A y regarder de plus près, les élans proclamés ne sont ni authentiques, ni libres ; ils procèdent d’une logique de captation, de conditionnement, de mise en scène où l’adhésion affective tient lieu de discernement, et l’émotion brute supplante l’analyse factuelle.
La classe politique congolaise, dans son écrasante majorité, ainsi qu’une frange importante des professionnels des médias, ne s’engagent plus dans le débat à partir d’un examen rationnel et contradictoire des faits, mais au gré de stimuli émotionnels soigneusement cultivés.
Ce qui devait être une médiation rigoureuse de la réalité devient, trop souvent, un théâtre d’indignation surjouée, d’enthousiasmes fabriqués et de loyautés mécaniques. Loin d’être de simples mouvements d’humeur, ces émotions sélectives deviennent les instruments d’un système de dissimulation et de contrôle, par lequel la falsification se pare des atours de la sincérité et la désinformation trouve dans la ferveur affective son plus docile relais.
La haine politique, en particulier, confère à ceux qui la distillent un sentiment d’évidence morale et de surplomb vertueux. Mais ce sentiment, aussi grisant soit-il, n’est souvent qu’un écran, dissimulant la complexité des rapports de force, la fragilité des convictions, et surtout la paresse de l’intelligence.
Le piège est d’autant plus redoutable qu’il est intériorisé : l’on croit penser librement, alors que l’on épouse des impulsions orchestrées, des récits calibrés pour flatter ou effrayer, pour enrôler ou marginaliser.

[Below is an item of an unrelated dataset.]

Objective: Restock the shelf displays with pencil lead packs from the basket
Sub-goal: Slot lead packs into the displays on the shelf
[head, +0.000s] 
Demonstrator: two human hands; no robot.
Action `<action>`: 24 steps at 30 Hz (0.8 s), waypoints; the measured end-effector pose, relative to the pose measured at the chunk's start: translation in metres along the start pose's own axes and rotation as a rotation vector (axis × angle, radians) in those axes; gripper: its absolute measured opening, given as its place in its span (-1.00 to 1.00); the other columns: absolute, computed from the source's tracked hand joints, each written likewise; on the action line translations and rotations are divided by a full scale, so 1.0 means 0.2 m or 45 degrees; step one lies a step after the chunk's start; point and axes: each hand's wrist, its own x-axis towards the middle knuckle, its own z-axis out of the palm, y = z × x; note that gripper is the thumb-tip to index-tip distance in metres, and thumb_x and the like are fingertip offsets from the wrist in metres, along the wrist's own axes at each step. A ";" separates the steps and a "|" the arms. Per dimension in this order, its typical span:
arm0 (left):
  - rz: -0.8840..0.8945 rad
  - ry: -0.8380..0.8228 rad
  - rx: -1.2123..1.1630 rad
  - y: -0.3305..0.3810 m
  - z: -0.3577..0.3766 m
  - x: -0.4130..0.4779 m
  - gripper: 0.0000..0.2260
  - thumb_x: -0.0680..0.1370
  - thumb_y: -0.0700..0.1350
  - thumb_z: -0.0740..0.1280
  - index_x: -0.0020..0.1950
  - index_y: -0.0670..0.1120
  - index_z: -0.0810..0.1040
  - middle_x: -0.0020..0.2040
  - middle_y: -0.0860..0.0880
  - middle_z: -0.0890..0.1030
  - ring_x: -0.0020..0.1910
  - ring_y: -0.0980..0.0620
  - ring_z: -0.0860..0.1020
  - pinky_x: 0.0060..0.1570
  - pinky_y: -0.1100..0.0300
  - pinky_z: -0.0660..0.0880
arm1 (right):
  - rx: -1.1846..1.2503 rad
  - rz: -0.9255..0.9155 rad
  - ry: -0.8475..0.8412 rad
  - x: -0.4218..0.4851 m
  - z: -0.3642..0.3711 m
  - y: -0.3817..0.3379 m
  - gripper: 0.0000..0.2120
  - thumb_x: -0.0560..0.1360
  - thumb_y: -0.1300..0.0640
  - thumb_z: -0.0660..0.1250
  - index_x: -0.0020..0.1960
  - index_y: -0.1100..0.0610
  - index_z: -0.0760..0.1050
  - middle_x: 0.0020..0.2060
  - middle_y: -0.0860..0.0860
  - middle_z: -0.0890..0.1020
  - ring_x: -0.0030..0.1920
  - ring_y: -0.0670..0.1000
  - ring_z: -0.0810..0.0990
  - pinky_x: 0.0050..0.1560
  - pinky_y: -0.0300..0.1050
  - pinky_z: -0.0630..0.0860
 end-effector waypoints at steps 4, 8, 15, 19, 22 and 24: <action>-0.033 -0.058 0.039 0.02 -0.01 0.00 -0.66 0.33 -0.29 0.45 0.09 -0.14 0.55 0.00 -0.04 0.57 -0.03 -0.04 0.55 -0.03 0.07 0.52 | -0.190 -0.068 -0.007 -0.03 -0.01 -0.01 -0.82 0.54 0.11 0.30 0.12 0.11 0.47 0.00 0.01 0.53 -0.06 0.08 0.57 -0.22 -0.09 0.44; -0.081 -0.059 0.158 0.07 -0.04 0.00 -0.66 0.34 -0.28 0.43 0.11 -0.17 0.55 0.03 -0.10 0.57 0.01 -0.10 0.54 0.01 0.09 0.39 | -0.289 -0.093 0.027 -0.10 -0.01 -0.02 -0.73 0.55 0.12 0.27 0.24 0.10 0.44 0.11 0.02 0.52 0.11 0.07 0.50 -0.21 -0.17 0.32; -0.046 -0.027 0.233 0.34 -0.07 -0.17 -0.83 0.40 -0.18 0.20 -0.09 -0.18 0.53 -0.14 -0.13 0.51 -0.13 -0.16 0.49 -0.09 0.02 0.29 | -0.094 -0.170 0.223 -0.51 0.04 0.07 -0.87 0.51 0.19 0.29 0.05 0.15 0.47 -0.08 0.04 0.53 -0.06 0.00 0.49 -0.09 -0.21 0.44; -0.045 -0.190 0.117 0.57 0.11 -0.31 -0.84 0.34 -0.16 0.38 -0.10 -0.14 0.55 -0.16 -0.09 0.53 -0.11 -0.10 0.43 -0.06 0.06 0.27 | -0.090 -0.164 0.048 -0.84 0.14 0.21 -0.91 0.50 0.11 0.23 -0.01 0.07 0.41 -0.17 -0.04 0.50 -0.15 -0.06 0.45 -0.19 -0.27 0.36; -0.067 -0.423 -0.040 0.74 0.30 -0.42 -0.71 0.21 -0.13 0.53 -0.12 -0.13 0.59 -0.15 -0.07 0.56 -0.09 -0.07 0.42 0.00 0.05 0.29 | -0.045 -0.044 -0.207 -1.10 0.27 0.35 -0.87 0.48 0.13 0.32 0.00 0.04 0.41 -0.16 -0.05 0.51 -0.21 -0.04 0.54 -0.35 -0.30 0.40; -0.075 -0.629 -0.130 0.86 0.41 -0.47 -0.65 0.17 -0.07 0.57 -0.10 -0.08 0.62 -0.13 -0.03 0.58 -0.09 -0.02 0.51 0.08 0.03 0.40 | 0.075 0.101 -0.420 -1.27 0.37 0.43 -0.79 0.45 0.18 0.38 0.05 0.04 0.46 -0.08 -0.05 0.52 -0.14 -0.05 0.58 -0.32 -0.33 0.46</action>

Ce n’est donc pas seulement d’un déficit d’information que souffre notre espace public, mais bien d’une forme d’aliénation émotionnelle. Les médias organisent l’indignation à flux tendu, les tribuns attisent les ressentiments, les "experts" improvisés apportent des justifications de circonstance, et la raison, épuisée, se retire sur la pointe des pieds.
Une docilité affective s’installe alors, faite de réflexes partisans et de soumissions idéologiques, qui interdit toute lucidité, toute nuance, toute dissidence intellectuelle.
Dans un tel climat, la falsification devient une seconde nature, la manipulation un outil banal de conquête ou de préservation du pouvoir. Pire encore : cette fabrique du faux ne rencontre guère de résistance, tant elle s’abrite derrière le paravent de l’émotion sincère. On ne la conteste pas, on l’éprouve. Et c’est là que réside la mécanique la plus perverse de cet asservissement : il est consenti.
Pourtant, il n’y a point de fatalité à cette abdication généralisée. Identifier les circuits de production des émotions collectives, en interroger les relais, en déconstruire les fonctions politiques et symboliques, c’est amorcer une forme de réappropriation critique.
Il ne saurait être question de renier les affects, ni de les reléguer au rang de faiblesses à dompter. Ce serait méconnaître leur puissance expressive, leur fonction de signal dans la conscience individuelle et collective. Mais il est urgent de les soustraire aux enclaves idéologiques qui les capturent et les instrumentalisent à des fins de domination symbolique ou d’aveuglement partisan.
Loin de les abolir, il convient de les désenclaver, de les affranchir de ces dispositifs qui les asservissent, afin de les réinscrire dans une éthique de la lucidité, où l’émotion, loin d’oblitérer la pensée, en serait le prolongement éclairé. Cette réorientation exige une élévation de la conscience citoyenne, un sursaut critique qui restitue aux affects leur dignité, non comme moteurs d’adhésion aveugle, mais comme leviers d’intelligibilité, au service du discernement, de la vérité et du bien commun.
Car si les émotions peuvent être fabriquées, elles peuvent aussi être réorientées, redisciplinées, réinventées. A condition de faire le choix du courage intellectuel. Et de substituer, à la facilité de la réactivité, la rigueur de l’analyse.